Everyone: (except Jimmy) "The Kanker Sisters!"

Lee: "So, our little deal was all part of a plan to get revenge on our boyfriends, huh?"

Marie: "Then guess what? The deal is off!"

May: "Yeah, the deal is off!"

Lee: "We heard everything this squirt said."

Marie: "And we're gonna return the favor."

May: "Yeah! Let's return the favor."

(The Kids and the Kankers all surround Jimmy, who is trembling in fear)

Kevin: "Any last words before we pound you?"

Jimmy: "I'm sorry! I'm sorry, everybody! I only meant to hurt the Eds, not all of you!"

Me: Sorry is not good enough.

Kevin: "Yeah, well, you're gonna feel even more sorry when we get our hands on you."

Lee: "Say your prayers, twerp."

Jimmy: "No, no, no! Have mercy! Please!"

Rolf: "GET HIM!"

(Everyone, except Ed and Edd, mercilessly beat up Jimmy. He shrieks in pain and agony)

Ed: "This is a good fight, huh, Double D?"

(Later that day, Jimmy (who is completely bruised and broken and bloody from the beatdown) is hanging from the tree by his underwear. He comes sailing up and hits the tree branch.)

BLAM!

(Jimmy gets his biggest punishment in his life, which is exactly like Eddy's punishment from "Brother, Can You Spare an Ed?")

Kevin: "Nice one, Nazz!"

Nazz: "That was fun!"

Kevin: "I gotta hand it too you, Dor- uh, I mean Eddy. This is the best scam yet."

Edd: "I must agree, 'cause this is the exact same punishment we did to you, Eddy."

Eddy: "Don't remind me. Who's up next?"

Jonny: "It's our turn, huh, Plank?"

Jimmy: "No, wait!"

(Jonny jumps on the board, and Jimmy screams as he hits the tree)

BLAM!

Jonny: "Plank says that serves you right for erasing his mouth and tying me up!"

Lee: "It's our turn now!"

Marie: "This is what you get for getting revenge on our boyfriends!"

(The Kankers altogether jump on the board and Jimmy hits the tree again)

BLAM!

May: "That was fun!"

Sarah: "I'll take it from here! Now that we're no longer best friends, I'm gonna hit you so hard to the tree!"

(Sarah walks back and charges to the board, as Jimmy hits the tree way harder)

KRABLAM!

Jimmy: (dazed) "I see stars."

Me: I'll have a shot at him.

I gave Edd a quarter and pound the board with my super strength and Jimmy hits the tree super hard.

KRABLAM!

Eddy: "Step right up, Rolfy Boy! It only costs one quarter."

Rolf: "You must be pulling Rolf's leg. Rolf shall return!"

(Rolf runs off, while Kevin gets a turn)

Kevin: "I'll just take your turn until you come back."

(Kevin jumps on the board, and hits Jimmy to the tree again.

KRABLAM!

(Eddy laughs)

Eddy: "This is what you get, Stupid Jimmy. The ultimate punishment. My greatest plan ever!"

Me: Karma's a bitch Jimmy.

Ed: (standing on fours) "And I've got a jar on my buttocks."

(Rolf returns with a giant bag of quarters and drops it on Ed)

CRASH!

Rolf: "Rolf would like these many goes at Pale Jimmy."

Me: Wow! That's a lot of quarters.

Jimmy: "Are you serious?!"

Ed: "Cool! Déjà vu!"

Jimmy: "Wait! I think I had enough punishment for now."

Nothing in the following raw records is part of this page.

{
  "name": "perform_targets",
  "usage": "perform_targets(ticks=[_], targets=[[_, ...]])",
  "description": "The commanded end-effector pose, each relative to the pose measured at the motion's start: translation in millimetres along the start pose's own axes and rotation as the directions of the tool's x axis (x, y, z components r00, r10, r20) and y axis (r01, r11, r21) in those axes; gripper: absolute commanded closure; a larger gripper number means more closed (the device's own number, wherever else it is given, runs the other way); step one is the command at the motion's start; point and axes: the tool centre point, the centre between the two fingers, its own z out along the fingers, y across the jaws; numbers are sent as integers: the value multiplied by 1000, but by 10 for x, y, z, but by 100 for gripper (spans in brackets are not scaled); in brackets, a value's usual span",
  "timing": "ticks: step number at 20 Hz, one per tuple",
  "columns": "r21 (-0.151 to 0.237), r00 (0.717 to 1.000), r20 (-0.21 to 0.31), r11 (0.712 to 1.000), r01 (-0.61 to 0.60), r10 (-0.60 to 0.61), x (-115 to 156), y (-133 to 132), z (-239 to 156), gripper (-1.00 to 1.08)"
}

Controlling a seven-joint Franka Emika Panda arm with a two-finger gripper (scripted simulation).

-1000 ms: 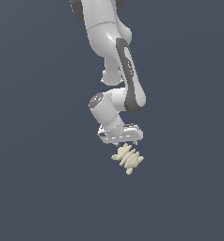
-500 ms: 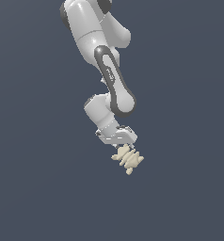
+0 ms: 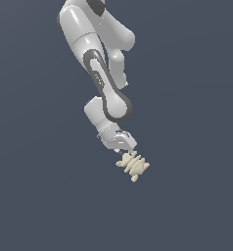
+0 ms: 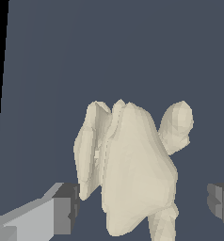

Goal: Pick up the object and move it to a goal position.

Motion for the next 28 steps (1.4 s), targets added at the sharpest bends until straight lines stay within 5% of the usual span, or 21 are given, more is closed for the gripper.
perform_targets(ticks=[1,21,22,28], targets=[[10,1000,-12,1000,-20,20,21,-4,-23,-100],[15,999,-19,999,-31,31,40,-6,263,-100],[15,999,-19,999,-31,31,40,-6,263,108],[15,999,-19,999,-31,31,40,-6,263,108]])
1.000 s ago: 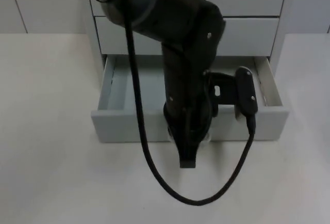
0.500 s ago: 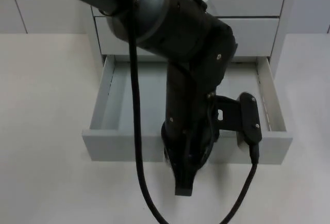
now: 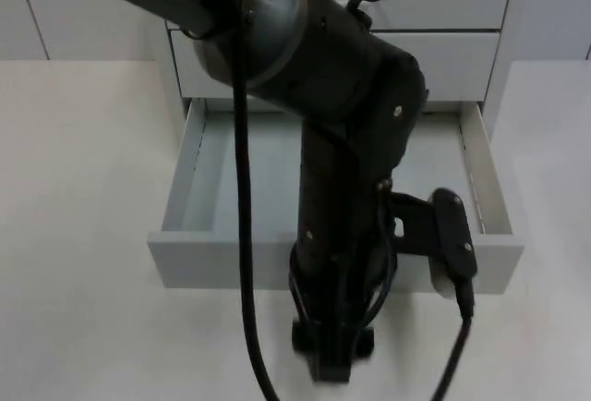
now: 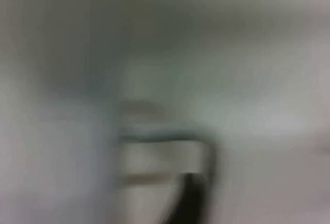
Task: Open the drawer with the left hand, place the block into the drawer with the right hand, then close the drawer with the left hand.
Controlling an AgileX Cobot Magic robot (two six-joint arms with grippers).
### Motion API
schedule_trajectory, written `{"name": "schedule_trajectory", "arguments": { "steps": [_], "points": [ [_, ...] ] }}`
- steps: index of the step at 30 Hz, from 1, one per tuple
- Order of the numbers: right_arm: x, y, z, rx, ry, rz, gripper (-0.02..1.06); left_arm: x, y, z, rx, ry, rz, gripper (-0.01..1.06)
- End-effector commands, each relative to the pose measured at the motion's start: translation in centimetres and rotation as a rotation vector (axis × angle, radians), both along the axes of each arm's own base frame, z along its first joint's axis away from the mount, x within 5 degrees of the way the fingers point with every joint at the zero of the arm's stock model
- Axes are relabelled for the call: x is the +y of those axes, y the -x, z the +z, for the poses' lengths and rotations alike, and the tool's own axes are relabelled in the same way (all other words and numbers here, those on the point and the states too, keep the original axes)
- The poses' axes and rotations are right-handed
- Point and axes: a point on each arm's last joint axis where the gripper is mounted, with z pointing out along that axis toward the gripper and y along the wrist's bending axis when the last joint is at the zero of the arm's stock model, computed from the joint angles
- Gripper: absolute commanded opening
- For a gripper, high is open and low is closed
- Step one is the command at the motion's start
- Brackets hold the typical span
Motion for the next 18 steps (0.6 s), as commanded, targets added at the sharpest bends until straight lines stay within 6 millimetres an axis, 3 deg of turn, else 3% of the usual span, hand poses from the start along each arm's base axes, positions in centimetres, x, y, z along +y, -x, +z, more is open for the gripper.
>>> {"name": "schedule_trajectory", "arguments": {
  "steps": [1,4,8,12,18],
  "points": [
    [-0.1,-0.1,0.3,-0.017,0.004,-0.005,1.05,0.2,1.8,-1.3,0.141,-0.046,0.055,1.05],
    [-0.1,-0.2,0.4,-0.019,0.004,-0.005,1.05,0.1,1.8,-0.9,0.132,-0.037,0.055,1.05],
    [-0.1,-0.2,0.4,-0.019,0.004,-0.005,1.05,-0.1,1.6,1.0,0.086,0.014,0.053,1.05],
    [-0.1,-0.2,0.4,-0.019,0.004,-0.005,1.05,-0.3,1.0,4.2,-0.017,0.096,0.046,1.05],
    [-0.1,-0.2,0.4,-0.019,0.004,-0.005,1.05,-0.2,0.6,6.1,-0.099,0.125,0.048,1.05]
  ]
}}
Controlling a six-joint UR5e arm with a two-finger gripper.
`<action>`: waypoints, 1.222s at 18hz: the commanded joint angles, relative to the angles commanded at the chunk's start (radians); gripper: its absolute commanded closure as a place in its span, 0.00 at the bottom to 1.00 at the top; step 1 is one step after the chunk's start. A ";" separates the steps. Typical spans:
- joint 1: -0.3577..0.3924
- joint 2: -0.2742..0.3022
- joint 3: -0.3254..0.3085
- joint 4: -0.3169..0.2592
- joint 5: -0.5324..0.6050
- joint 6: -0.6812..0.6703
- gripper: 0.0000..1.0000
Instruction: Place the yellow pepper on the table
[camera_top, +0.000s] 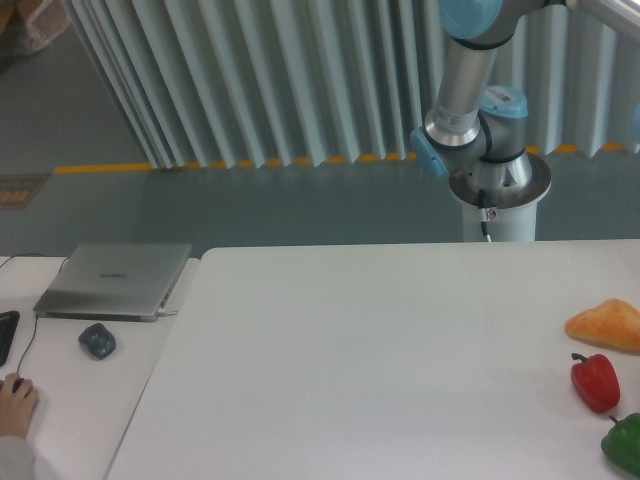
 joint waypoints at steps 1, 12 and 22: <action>0.006 -0.002 0.006 0.000 0.003 0.000 0.00; -0.020 -0.018 0.020 0.011 -0.080 0.017 0.00; 0.000 -0.057 0.061 0.040 -0.043 0.078 0.00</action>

Rolf: "Stand back, as Rolf has eaten Mama's pickled cabbage!"

(He raises the hammer and brings it down on the target)

Jimmy: "Oh no."

(He screams and hits the tree with powerful force.)

KRABLLLAAAMMMM!

We merged everyone but the Kankers and the little Jimmy with their counterparts. The little Jimmy was getting the worst ever beating of his miserable life as he was getting mercilessly slammed all over the place.

Marie K.L.: This is what you get for revenge you little twerp!

The plank hits Little Jimmy and he slams into the tree.

KRABLAM!

Me: Our punishment system really works.

Luan: It sure does J.D.

Kevin: You know what? All of us in the Cul-De-Sac could've been united like we were in that simulation. But Marie's former sisters had to fuck everything up.

Laney: Yeah. Marie's former sisters were a couple of sadistic stalker bullies.

Me: Hey Eddy what was one of your most hilarious adventures?

Eddy: Oh gosh. That's a tough question. But I would have to say The Mucky Boys incident.

Me: The Mucky Boys Incident?

Eddy: Yeah. I made up this silly story about 3 boys that turned feral. They were called the Mucky Boys and they were dumped off by a tornado in the construction site in Peach Creek and raised by field mice. They threw arm chairs into windows. We tried to make the story real by covering ourselves in mud. But Sarah saw right through our story.

Sarah: Yeah I was too smart for them.

Me: It was a good try though Eddy.

Luan: That one sure Mucked. (Laughs) Get it?

We all laughed at Luan's joke.

Me: (laughs) That was a good one Luan.

?: That was a good one.

We turned and we saw three people coming. But they were aliens. One was a Tetramand, the 2nd was a Kineceleran and the other was a boy that wore a white shirt and brown shorts and he had the Omnitrix symbol on his chest.

Ben: Helen! Manny! Alan! Good to see you guys!

Manny (gives Ben a noogie): Nice to see you two, man!

Helen: We haven't seen you for a very long time.

Alan: We also heard that you have an adopted sister now.

Ben: I sure do. Oh guys. These are friends of ours. They are Plumber Kids.

Me: It's a pleasure to meet you too.

Manny: Same here J.D. We heard so much about you. I'm Manny Armstrong and I'm Half Human, Half Tetramand.

Helen: I'm Helen Wheels and I'm Half Human, Half Kineceleran.

Alan: I'm Alan Albright and I'm Half Human, Half Pyronite.

Me: It's a pleasure to meet you all. Ben told us a lot about the Plumbers Helpers.

Helen: I had a feeling he did.

Chione: It's a pleasure to meet you guys. My name is Chione and I'm half Human, Half Necrofriggian.

Manny: Pleasure to meet you Chione.

Me: Chione was spliced with Necrofriggian DNA by scientists down in Antarctica.

Alan: That is seriously playing with fire. Metaphorically speaking of course.

Chione: I know. Messing around with nature is really dangerous and it can have horrible consequences.

Me: That's right.

Cyborg (to Manny): I noticed that me and you sound alike.

Helen: I noticed that too. And you two are a bit similar in personality.

Manny: Too bad my robot hand can't turn into a blaster as well.

Me: Maybe Lisa can help you out with that Manny.

Lisa: I most certainly can.

Manny: Thanks Lisa.

Leslie came.

Leslie: It's a pleasure to meet more friends of my brother. I'm Leslie Gesneria Tennyson. Ben's adopted sister.

Manny: Pleasure to meet you too Leslie.

Helen: It's great that Ben took you in as his sister.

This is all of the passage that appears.